** What you are asked to do **
Would you show every line from the records that holds "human"?

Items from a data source
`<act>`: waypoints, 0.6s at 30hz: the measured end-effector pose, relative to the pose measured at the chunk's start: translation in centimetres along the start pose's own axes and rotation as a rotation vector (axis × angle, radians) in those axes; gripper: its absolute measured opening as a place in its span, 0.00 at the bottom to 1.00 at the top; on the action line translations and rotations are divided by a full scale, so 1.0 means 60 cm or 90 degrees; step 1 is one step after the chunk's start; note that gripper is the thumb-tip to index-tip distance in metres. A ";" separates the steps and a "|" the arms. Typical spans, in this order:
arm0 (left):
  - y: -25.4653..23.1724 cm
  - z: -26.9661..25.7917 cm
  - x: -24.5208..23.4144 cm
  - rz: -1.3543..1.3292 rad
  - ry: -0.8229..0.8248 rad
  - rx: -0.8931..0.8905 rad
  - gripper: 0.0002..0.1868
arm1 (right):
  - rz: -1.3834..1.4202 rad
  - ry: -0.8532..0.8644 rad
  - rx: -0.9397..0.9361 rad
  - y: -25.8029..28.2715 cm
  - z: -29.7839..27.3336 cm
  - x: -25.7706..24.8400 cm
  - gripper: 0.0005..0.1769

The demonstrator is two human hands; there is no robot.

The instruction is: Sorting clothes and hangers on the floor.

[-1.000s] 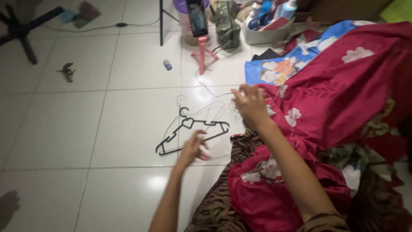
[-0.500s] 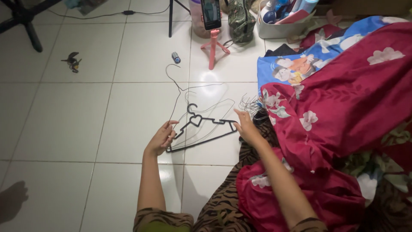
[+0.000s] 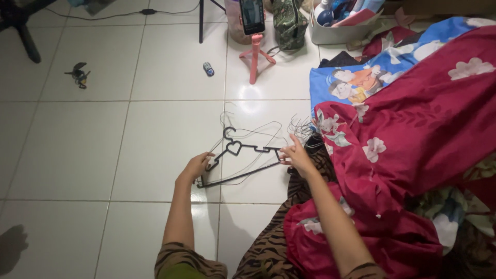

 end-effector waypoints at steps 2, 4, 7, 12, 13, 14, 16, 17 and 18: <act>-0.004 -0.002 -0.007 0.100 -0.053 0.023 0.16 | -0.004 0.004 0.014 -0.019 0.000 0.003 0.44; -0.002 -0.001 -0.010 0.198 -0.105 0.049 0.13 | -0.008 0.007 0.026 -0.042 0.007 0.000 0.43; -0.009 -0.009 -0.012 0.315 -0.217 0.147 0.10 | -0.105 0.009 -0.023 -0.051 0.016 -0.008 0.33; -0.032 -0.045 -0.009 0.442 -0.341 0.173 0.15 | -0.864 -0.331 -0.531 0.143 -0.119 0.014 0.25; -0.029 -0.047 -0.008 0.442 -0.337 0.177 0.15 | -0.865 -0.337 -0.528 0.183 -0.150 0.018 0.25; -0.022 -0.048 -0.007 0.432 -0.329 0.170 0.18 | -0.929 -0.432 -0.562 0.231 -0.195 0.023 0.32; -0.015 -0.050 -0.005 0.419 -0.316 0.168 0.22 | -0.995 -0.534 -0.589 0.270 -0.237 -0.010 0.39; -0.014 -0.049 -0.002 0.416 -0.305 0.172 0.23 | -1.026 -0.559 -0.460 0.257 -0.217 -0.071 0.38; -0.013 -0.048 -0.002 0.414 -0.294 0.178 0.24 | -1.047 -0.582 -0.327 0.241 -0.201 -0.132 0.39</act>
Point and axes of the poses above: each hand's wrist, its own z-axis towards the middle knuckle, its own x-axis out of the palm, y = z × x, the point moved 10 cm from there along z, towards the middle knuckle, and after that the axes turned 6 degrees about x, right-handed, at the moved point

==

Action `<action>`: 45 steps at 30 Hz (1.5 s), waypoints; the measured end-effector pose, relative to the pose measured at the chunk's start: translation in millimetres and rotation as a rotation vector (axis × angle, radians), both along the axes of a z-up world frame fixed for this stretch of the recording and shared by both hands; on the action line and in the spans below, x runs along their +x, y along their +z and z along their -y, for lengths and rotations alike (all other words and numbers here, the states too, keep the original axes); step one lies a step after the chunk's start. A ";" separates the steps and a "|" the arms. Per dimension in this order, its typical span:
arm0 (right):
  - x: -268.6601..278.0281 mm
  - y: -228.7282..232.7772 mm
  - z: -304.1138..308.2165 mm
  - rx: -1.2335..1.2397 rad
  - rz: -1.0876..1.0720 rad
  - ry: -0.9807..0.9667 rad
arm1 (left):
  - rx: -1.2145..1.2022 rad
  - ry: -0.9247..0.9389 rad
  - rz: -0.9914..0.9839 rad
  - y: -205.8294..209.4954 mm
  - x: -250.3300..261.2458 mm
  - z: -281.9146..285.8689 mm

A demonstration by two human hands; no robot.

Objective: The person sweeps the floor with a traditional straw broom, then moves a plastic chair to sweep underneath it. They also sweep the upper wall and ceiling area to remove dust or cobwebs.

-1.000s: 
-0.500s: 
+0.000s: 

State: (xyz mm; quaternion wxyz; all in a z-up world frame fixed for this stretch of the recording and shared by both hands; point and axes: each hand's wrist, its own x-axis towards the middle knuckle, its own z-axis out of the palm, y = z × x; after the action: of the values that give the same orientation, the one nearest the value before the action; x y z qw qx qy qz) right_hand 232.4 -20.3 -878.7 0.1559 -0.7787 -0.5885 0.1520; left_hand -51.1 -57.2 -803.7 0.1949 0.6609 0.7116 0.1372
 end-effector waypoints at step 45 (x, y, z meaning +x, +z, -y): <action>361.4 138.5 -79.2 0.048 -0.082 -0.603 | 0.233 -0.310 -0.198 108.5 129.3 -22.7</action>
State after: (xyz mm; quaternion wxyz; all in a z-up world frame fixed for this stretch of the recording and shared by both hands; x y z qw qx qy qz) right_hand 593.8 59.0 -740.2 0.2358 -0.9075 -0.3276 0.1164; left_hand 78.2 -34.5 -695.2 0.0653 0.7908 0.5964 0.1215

** Written answer **
The demonstrator is two human hands; there is no robot.
A demonstration by two human hands; no robot.

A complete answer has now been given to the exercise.